*Work to be completed*. Of all the lines below, return only those starting with the line holding "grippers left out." and going on through the line holding "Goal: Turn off", exactly as written.

*Data for review*.
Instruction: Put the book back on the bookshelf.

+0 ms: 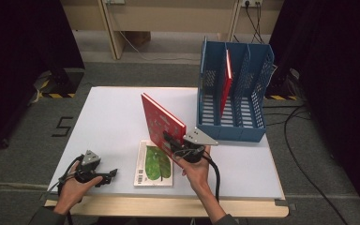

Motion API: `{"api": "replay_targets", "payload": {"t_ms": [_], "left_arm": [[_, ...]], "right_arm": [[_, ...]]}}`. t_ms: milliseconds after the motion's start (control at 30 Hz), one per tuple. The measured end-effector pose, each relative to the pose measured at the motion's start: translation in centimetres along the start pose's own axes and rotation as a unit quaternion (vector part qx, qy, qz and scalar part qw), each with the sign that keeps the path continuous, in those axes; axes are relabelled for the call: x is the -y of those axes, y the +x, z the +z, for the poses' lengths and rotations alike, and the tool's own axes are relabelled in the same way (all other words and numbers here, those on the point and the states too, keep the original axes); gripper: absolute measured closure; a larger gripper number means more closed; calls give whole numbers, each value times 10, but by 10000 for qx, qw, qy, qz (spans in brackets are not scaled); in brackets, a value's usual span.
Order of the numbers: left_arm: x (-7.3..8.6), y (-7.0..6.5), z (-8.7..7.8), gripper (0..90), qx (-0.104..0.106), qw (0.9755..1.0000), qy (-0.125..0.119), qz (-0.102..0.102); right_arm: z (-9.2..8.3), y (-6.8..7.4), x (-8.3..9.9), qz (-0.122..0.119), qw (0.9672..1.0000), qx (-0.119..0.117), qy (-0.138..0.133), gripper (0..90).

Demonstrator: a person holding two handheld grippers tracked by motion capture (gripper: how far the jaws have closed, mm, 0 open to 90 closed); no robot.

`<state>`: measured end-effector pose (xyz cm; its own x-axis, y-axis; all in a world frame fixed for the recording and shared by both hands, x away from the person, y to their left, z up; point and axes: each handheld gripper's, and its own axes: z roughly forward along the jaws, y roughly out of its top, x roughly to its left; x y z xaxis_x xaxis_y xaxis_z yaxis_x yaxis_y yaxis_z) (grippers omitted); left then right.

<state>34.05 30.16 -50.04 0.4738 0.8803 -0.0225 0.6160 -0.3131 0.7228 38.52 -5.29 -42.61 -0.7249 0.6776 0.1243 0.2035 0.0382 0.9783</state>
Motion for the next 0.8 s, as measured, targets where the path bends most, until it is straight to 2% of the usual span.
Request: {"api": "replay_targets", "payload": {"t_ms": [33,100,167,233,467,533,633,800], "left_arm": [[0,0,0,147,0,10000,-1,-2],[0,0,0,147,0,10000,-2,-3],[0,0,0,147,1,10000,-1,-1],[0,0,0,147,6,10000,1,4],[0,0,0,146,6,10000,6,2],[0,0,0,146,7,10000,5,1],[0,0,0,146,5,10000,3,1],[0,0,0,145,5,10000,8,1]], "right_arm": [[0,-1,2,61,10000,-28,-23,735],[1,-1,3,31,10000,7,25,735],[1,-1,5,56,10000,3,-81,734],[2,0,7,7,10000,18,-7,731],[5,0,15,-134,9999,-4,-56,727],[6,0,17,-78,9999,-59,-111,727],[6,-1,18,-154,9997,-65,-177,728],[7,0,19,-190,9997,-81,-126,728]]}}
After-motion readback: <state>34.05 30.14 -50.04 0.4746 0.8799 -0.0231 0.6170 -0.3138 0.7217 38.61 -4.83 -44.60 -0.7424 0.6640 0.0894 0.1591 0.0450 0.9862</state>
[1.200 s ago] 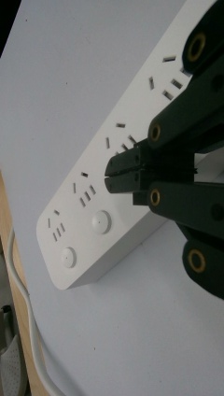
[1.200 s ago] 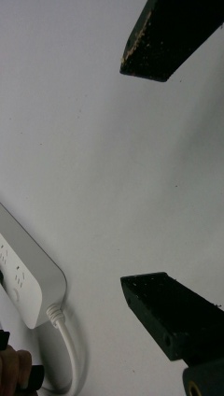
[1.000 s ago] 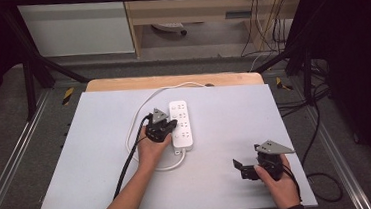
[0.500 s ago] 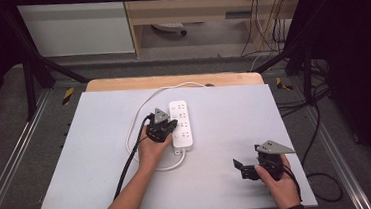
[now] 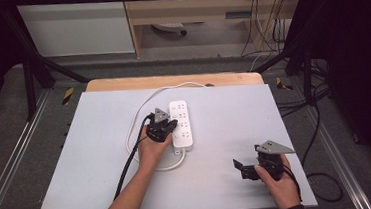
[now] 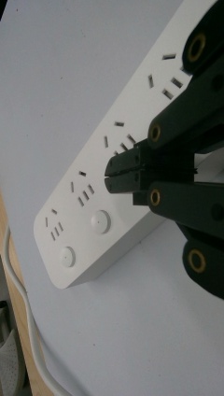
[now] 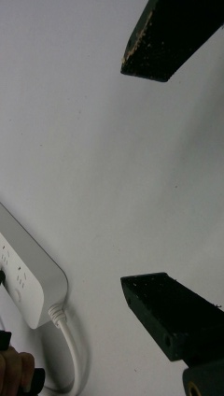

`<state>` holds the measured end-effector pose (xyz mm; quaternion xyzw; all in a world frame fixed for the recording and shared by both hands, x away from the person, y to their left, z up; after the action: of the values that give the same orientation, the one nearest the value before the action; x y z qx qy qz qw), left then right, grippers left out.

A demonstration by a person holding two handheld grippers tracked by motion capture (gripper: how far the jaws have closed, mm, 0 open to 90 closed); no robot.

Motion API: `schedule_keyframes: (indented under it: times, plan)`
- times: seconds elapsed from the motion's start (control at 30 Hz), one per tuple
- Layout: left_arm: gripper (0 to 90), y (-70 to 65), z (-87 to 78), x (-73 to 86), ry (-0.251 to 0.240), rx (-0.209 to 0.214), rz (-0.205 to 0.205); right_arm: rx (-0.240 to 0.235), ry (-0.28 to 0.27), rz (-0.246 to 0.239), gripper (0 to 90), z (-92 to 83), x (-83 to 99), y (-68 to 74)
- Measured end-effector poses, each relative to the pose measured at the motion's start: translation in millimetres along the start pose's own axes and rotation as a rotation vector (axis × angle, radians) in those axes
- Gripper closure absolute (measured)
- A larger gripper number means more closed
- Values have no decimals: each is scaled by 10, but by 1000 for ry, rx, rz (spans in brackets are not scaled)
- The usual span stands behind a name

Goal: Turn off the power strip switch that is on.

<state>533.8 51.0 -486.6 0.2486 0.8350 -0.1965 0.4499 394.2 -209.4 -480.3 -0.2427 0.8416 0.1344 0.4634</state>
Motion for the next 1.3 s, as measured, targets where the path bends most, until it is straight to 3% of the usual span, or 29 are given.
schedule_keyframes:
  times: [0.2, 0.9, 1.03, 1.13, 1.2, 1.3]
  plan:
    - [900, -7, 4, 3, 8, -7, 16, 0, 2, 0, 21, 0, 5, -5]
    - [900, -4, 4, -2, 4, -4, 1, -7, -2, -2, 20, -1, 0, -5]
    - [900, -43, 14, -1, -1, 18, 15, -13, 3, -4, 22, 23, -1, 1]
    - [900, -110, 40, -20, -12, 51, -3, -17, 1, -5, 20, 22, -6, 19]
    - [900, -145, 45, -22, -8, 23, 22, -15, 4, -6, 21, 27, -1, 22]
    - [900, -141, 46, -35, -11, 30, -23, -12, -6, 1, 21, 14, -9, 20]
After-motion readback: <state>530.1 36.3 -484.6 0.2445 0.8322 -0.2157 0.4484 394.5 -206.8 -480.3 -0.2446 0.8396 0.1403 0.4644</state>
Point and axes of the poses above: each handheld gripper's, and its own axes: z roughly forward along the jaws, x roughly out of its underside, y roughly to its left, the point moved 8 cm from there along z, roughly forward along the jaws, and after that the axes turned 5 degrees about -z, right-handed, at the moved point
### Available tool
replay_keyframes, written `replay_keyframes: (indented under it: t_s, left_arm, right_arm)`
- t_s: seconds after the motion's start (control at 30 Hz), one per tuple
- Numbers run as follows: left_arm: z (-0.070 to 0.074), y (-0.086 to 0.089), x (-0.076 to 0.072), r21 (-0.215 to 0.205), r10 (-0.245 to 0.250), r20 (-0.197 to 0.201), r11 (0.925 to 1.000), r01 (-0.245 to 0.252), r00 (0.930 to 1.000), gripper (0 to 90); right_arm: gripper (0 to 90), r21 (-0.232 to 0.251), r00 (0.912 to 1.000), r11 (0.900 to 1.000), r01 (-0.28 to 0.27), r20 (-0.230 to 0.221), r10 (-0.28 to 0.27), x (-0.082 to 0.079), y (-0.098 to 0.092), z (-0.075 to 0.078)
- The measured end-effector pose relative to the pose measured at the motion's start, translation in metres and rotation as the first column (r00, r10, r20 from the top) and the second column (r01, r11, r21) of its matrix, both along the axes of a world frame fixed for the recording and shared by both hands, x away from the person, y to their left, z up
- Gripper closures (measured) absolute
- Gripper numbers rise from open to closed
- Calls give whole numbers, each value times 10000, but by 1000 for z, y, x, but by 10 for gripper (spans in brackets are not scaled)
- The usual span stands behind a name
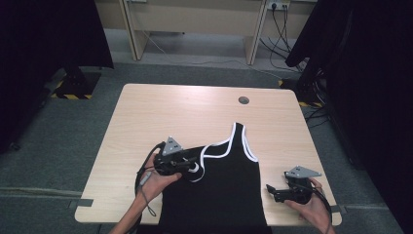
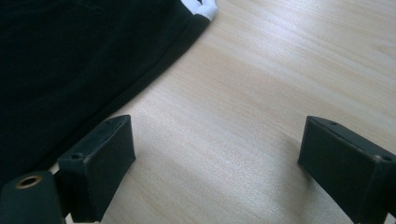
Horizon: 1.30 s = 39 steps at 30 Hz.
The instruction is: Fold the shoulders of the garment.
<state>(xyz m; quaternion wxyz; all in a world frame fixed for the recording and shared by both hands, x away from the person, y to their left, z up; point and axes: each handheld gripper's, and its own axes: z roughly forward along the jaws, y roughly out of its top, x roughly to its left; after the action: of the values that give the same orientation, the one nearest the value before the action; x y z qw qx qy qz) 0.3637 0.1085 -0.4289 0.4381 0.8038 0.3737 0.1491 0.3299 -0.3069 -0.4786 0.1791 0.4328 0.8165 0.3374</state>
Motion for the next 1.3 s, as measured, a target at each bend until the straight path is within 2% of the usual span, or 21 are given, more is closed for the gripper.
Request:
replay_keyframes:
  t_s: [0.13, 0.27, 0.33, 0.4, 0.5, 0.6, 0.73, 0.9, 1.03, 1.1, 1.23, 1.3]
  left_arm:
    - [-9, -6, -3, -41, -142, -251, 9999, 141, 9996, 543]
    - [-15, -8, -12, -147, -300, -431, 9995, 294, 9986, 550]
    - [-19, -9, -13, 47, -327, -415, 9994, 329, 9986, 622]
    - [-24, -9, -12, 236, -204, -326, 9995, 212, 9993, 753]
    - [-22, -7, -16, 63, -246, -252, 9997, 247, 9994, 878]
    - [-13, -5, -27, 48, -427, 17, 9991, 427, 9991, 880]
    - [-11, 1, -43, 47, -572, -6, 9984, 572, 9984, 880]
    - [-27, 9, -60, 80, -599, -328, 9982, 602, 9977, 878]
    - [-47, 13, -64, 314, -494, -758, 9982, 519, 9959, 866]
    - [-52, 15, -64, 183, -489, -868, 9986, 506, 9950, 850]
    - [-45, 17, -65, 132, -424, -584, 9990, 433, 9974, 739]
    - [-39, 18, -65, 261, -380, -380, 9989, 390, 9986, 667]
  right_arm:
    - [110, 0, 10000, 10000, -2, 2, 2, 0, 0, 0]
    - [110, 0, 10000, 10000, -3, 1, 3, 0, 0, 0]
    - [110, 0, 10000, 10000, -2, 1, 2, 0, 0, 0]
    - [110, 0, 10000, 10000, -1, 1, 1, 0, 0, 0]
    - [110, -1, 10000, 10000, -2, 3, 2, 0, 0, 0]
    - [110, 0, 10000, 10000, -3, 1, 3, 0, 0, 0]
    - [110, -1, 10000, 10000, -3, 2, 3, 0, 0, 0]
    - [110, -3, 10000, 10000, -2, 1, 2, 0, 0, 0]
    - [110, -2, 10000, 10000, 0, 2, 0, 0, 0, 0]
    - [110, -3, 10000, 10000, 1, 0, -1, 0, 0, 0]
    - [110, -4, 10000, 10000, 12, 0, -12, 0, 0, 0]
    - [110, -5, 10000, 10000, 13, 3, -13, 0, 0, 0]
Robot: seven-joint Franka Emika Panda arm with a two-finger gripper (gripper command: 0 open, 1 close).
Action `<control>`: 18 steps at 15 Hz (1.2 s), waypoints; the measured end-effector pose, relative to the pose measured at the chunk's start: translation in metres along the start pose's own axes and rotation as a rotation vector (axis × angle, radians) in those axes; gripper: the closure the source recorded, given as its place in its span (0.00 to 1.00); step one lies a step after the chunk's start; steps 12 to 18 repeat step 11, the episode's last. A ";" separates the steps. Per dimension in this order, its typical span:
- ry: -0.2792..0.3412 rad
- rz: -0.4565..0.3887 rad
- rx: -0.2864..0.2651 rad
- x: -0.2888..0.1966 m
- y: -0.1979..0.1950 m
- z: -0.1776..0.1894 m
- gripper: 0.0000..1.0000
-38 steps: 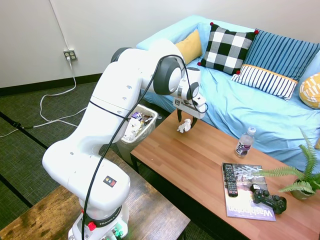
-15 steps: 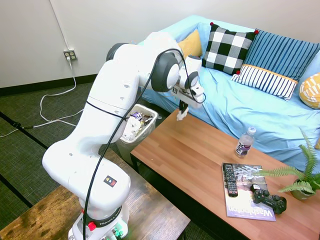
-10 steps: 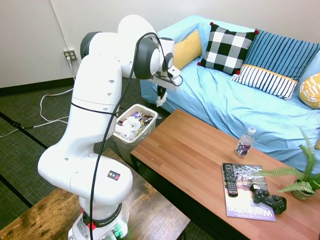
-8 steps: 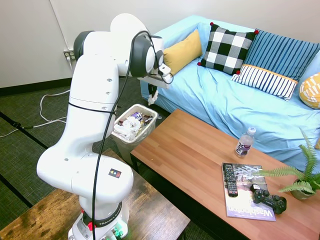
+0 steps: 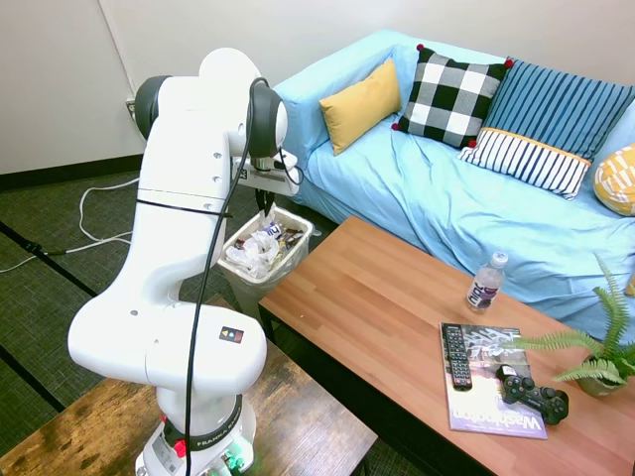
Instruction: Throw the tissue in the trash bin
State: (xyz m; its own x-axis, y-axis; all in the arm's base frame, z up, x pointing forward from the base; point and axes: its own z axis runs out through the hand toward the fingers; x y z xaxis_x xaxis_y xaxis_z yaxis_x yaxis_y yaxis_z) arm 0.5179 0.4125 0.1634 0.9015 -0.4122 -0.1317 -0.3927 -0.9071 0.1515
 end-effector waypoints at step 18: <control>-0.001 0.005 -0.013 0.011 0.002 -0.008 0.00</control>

*Exercise result*.
`<state>` holds the measured end-effector pose (xyz mm; quaternion xyzw; all in a world frame fixed for the recording and shared by both hands, x away from the person, y to their left, z up; after the action: of the values that give the same orientation, the one nearest the value before the action; x y z qx qy qz qw), left then right, grippers left out.

A demonstration by a person holding two handheld grippers tracked by motion capture (gripper: how far the jaws have closed, mm, 0 open to 90 closed); no robot.

Motion API: `schedule_keyframes: (indented under it: times, plan)`
- times: seconds elapsed from the motion's start (control at 30 Hz), one per tuple
- Layout: left_arm: gripper (0 to 90), y (-70 to 65), z (-87 to 78), x (-73 to 86), ry (-0.251 to 0.240), rx (-0.209 to 0.214), rz (-0.205 to 0.205); right_arm: rx (-0.240 to 0.235), ry (-0.28 to 0.27), rz (-0.246 to 0.239), gripper (0 to 90), z (-92 to 83), x (-83 to 99), y (-68 to 74)
- Measured end-effector poses, each relative to the pose measured at the motion's start: translation in millimetres along the start pose's own axes and rotation as a rotation vector (axis × angle, radians) in those axes
- Gripper closure absolute (measured)
- A larger gripper number means more closed
- Values have no decimals: each is scaled by 10, but by 1000 for ry, rx, rz (spans in brackets are not scaled)
- The usual span stands behind a name

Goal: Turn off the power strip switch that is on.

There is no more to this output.